**EXERCISE:**
Would you copy the records exactly, leaving the pictures out?

(Dataset records)
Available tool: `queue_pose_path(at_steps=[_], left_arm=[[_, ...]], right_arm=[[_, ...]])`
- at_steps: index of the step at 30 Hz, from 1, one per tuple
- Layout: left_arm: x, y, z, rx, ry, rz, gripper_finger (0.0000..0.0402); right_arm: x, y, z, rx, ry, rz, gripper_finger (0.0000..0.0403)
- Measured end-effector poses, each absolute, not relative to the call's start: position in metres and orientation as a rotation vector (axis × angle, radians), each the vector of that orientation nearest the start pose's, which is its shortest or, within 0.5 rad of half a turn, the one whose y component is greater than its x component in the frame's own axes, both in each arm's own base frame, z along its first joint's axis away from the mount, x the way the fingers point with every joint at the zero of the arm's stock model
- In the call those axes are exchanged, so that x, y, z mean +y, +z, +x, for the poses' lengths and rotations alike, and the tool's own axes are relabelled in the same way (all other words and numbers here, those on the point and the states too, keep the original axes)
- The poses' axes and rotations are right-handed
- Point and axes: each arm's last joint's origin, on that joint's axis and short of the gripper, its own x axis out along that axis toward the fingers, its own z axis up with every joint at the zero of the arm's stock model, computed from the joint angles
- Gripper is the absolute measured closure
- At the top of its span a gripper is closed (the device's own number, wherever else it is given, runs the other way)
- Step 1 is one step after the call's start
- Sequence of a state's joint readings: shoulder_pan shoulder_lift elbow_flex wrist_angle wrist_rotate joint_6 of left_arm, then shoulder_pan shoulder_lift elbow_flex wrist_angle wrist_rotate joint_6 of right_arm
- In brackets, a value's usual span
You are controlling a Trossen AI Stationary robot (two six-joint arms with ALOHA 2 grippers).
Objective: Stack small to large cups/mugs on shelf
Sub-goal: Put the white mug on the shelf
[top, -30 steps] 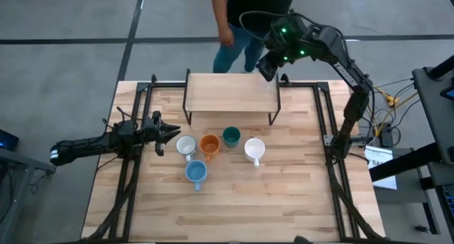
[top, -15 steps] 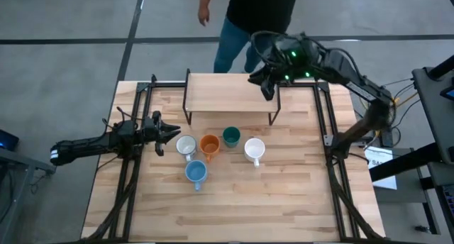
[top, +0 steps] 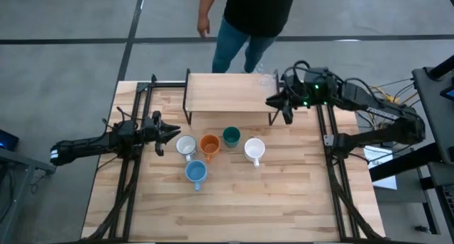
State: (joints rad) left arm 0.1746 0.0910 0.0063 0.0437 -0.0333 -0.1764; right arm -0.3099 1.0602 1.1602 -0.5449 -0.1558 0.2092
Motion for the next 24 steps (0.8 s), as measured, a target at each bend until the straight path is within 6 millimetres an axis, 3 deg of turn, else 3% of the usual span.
queue_pose_path(at_steps=[5,11,24], left_arm=[[0.019,0.163,0.101,0.022,0.211,-0.178,0.0333],[0.019,0.163,0.101,0.022,0.211,-0.179,0.0333],[0.019,0.163,0.101,0.023,0.211,-0.178,0.0333]], right_arm=[[-0.055,0.356,0.187,0.376,-0.181,0.247,0.0344],[-0.048,0.34,0.164,0.298,-0.17,0.203,0.0392],[-0.038,0.295,0.137,0.29,-0.141,0.231,0.0395]])
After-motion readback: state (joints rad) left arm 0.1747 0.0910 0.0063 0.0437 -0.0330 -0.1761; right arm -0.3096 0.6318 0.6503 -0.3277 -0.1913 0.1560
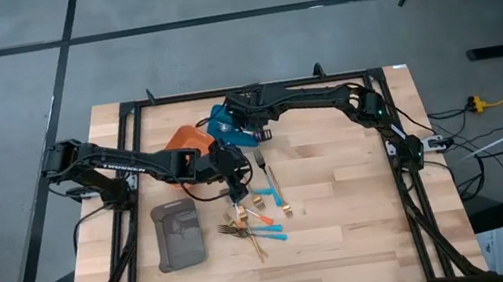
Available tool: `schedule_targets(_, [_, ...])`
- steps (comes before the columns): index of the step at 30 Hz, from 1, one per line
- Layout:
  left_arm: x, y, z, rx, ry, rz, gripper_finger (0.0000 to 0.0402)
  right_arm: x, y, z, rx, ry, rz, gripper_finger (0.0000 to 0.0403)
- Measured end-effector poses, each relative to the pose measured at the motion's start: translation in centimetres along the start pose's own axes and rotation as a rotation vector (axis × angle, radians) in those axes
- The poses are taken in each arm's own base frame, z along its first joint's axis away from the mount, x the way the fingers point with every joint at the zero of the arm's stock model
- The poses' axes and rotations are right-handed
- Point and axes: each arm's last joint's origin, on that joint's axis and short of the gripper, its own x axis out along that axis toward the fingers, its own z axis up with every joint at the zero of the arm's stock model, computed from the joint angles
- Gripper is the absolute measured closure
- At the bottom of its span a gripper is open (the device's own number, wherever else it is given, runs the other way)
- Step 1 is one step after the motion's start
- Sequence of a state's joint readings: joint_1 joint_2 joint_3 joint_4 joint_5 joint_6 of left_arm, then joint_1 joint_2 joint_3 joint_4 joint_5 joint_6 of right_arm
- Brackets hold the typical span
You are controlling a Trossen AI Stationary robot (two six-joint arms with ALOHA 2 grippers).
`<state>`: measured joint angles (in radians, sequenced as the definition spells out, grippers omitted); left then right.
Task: Sort silverware by color (type)
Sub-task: Put the blue fork into the orange bin
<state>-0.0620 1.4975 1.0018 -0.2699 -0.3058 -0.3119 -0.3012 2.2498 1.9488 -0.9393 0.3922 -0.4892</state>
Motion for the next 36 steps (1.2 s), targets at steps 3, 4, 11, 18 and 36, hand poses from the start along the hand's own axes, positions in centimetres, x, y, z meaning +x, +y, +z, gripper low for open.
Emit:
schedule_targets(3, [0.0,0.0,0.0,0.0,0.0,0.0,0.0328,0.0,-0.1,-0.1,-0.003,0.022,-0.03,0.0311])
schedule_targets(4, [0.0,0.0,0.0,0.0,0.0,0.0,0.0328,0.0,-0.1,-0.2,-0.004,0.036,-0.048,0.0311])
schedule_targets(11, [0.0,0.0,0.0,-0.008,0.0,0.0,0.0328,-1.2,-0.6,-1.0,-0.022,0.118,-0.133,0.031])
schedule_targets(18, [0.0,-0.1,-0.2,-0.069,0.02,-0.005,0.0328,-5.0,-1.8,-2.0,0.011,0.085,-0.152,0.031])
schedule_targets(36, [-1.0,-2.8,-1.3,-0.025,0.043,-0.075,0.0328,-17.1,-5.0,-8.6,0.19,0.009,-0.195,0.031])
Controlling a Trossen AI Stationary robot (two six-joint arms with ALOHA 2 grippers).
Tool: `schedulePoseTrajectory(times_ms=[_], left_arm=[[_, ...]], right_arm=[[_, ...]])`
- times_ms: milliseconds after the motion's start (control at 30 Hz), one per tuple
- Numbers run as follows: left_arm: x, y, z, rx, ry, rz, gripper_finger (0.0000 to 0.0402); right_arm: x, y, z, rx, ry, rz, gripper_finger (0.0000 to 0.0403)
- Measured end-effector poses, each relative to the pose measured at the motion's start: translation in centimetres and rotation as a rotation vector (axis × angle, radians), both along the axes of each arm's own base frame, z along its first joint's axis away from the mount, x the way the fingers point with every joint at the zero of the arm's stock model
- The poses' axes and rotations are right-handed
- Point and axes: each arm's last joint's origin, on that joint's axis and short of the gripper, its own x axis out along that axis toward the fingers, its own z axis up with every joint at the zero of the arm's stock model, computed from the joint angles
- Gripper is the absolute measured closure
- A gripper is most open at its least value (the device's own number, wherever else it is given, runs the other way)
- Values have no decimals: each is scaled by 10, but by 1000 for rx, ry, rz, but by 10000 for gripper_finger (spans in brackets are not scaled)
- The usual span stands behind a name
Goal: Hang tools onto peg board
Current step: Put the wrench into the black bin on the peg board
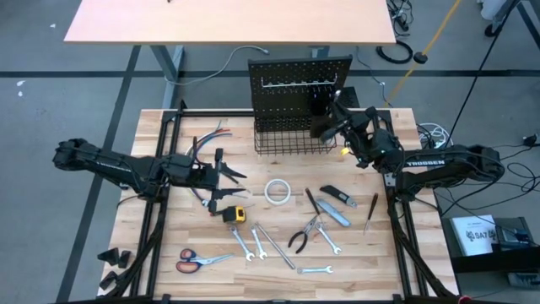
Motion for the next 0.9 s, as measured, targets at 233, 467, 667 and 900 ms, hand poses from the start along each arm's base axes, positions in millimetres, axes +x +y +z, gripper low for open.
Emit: schedulePoseTrajectory(times_ms=[233, 467, 667, 900], left_arm=[[0, 0, 0, -1, -3, 0, 224], [0, 0, -2, 1, 26, 0, 224], [0, 0, -3, 0, 31, -7, 224], [-1, -1, -3, -3, 35, -25, 224]], right_arm=[[0, 0, 0, 14, -19, 3, 377], [3, 0, -5, 24, 29, 48, 377], [8, 2, -11, -62, 211, 169, 368], [7, 0, -6, -84, 161, 194, 373]])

**ANSWER BELOW:**
Available tool: `queue_pose_path(at_steps=[_], left_arm=[[_, ...]], right_arm=[[_, ...]])`
- at_steps: index of the step at 30 Hz, from 1, one per tuple
- Layout: left_arm: x, y, z, rx, ry, rz, gripper_finger (0.0000..0.0402); right_arm: x, y, z, rx, ry, rz, gripper_finger (0.0000..0.0403)
- Measured end-effector poses, each absolute, not relative to the call's start: position in metres and orientation as a rotation vector (axis × angle, radians), each the vector of that orientation nearest the start pose's, which is its shortest or, within 0.5 rad of half a turn, the one whose y component is greater than its x component in the frame's own axes, both in each arm's own base frame, z along its first joint's axis away from the mount, x the way the fingers point with every joint at the zero of the arm's stock model
- In the call those axes are exchanged, so that x, y, z mean +y, +z, +x, for the poses' lengths and rotations alike, and the tool's own axes are relabelled in the same way (all other words and numbers here, those on the point and the states too, keep the original axes)
- The poses' axes and rotations are right-handed
- Point and axes: each arm's last joint's origin, on that joint's axis and short of the gripper, its own x axis out along that axis toward the fingers, its own z axis up with every joint at the zero of the arm's stock model, computed from the joint angles
- Gripper is the absolute measured closure
- At the top of its span a gripper is closed (the device's own number, wherever else it is given, runs the other way)
- Step 1 is one step after the call's start
- Sequence of a state's joint readings: shoulder_pan shoulder_lift elbow_flex wrist_angle wrist_rotate joint_6 of left_arm, then shoulder_pan shoulder_lift elbow_flex wrist_angle wrist_rotate joint_6 of right_arm
- In brackets, a value's usual span
You are controlling a Trossen AI Stationary robot (two six-joint arms with ALOHA 2 grippers).
Objective: Stack small to large cups/mugs on shelf
Sub-goal: Put the white mug on the shelf
[top, -30 steps] 
[top, -15 steps] 
[top, +0 steps] 
State: (joints rad) left arm 0.1746 0.0910 0.0063 0.0437 -0.0333 -0.1764; right arm -0.3099 1.0602 1.1602 -0.5449 -0.1558 0.2092
Motion for the next 24 steps (0.8 s), as measured, a target at each bend until the straight path is within 6 millimetres an axis, 3 deg of turn, else 3% of the usual span.
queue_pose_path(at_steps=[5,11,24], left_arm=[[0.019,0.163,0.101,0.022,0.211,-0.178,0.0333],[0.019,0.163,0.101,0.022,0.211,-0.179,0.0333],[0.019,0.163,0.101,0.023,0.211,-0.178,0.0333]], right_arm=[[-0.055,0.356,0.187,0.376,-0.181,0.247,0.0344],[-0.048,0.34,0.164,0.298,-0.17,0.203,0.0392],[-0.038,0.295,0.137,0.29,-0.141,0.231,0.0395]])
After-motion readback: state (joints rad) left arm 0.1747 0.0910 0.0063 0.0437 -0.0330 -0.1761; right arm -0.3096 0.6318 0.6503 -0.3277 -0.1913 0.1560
Available tool: `schedule_targets(_, [_, ...])`
- steps (comes before the columns): index of the step at 30 Hz, from 1, one per line
- Layout:
  left_arm: x, y, z, rx, ry, rz, gripper_finger (0.0000 to 0.0402)
  right_arm: x, y, z, rx, ry, rz, gripper_finger (0.0000 to 0.0403)
- Measured end-effector poses, each relative to the pose measured at the motion's start: translation in centimetres along the start pose's own axes and rotation as a rotation vector (axis × angle, radians) in those axes
- The poses are taken in each arm's own base frame, z along its first joint's axis away from the mount, x the way the fingers point with every joint at the zero of the arm's stock model
- The poses' axes and rotations are right-handed
- Point and axes: each arm's last joint's origin, on that joint's axis and short of the gripper, its own x axis out along that axis toward the fingers, its own z axis up with every joint at the zero of the arm's stock model, computed from the joint angles
- Gripper is the absolute measured closure
- At the bottom of its span a gripper is open (the device's own number, wherever else it is given, runs the other way)
- Step 1 is one step after the motion's start
- Sequence of a state's joint readings: joint_1 joint_2 joint_3 joint_4 joint_5 joint_6 of left_arm, then joint_1 joint_2 joint_3 joint_4 joint_5 joint_6 of right_arm
- Brackets hold the typical span
You are controlling a Trossen AI Stationary robot (two six-joint arms with ALOHA 2 grippers).
`<state>`: measured joint angles (in radians, sequenced as the definition spells out, grippers omitted); left then right.
Task: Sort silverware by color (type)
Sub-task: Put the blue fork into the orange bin
<state>-0.0620 1.4975 1.0018 -0.2699 -0.3058 -0.3119 -0.3012 2.2498 1.9488 -0.9393 0.3922 -0.4892</state>
Motion for the next 36 steps (1.2 s), targets at steps 3, 4, 11, 18 and 36, hand poses from the start along the hand's own axes, positions in centimetres, x, y, z meaning +x, +y, +z, gripper low for open.
Emit:
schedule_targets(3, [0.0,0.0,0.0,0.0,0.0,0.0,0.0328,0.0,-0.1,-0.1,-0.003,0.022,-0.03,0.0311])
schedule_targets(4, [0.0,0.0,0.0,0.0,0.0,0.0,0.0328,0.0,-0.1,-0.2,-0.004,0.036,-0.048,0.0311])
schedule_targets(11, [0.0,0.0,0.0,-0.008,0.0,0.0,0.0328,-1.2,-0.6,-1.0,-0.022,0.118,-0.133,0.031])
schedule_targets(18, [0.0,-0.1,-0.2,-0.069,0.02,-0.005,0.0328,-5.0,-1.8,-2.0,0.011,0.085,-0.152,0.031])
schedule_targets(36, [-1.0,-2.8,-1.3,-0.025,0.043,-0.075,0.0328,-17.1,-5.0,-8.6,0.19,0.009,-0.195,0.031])
Controlling a Trossen AI Stationary robot (two six-joint arms with ALOHA 2 grippers).
Tool: `schedulePoseTrajectory(times_ms=[_], left_arm=[[_, ...]], right_arm=[[_, ...]])`
- times_ms: milliseconds after the motion's start (control at 30 Hz), one per tuple
- Numbers run as follows: left_arm: x, y, z, rx, ry, rz, gripper_finger (0.0000 to 0.0402); right_arm: x, y, z, rx, ry, rz, gripper_finger (0.0000 to 0.0403)
- Measured end-effector poses, each relative to the pose measured at the motion's start: translation in centimetres and rotation as a rotation vector (axis × angle, radians), both along the axes of each arm's own base frame, z along its first joint's axis away from the mount, x the way the fingers point with every joint at the zero of the arm's stock model
- The poses' axes and rotations are right-handed
- Point and axes: each arm's last joint's origin, on that joint's axis and short of the gripper, its own x axis out along that axis toward the fingers, its own z axis up with every joint at the zero of the arm's stock model, computed from the joint angles
- Gripper is the absolute measured closure
- A gripper is most open at its least value (the device's own number, wherever else it is given, runs the other way)
- Values have no decimals: each is scaled by 10, but by 1000 for rx, ry, rz, but by 10000 for gripper_finger (spans in brackets are not scaled)
- The usual span stands behind a name
Goal: Hang tools onto peg board
Current step: Put the wrench into the black bin on the peg board
Motion for the next 0.9 s, as measured, targets at 233, 467, 667 and 900 ms, hand poses from the start along each arm's base axes, positions in millimetres, axes +x +y +z, gripper low for open.
Emit: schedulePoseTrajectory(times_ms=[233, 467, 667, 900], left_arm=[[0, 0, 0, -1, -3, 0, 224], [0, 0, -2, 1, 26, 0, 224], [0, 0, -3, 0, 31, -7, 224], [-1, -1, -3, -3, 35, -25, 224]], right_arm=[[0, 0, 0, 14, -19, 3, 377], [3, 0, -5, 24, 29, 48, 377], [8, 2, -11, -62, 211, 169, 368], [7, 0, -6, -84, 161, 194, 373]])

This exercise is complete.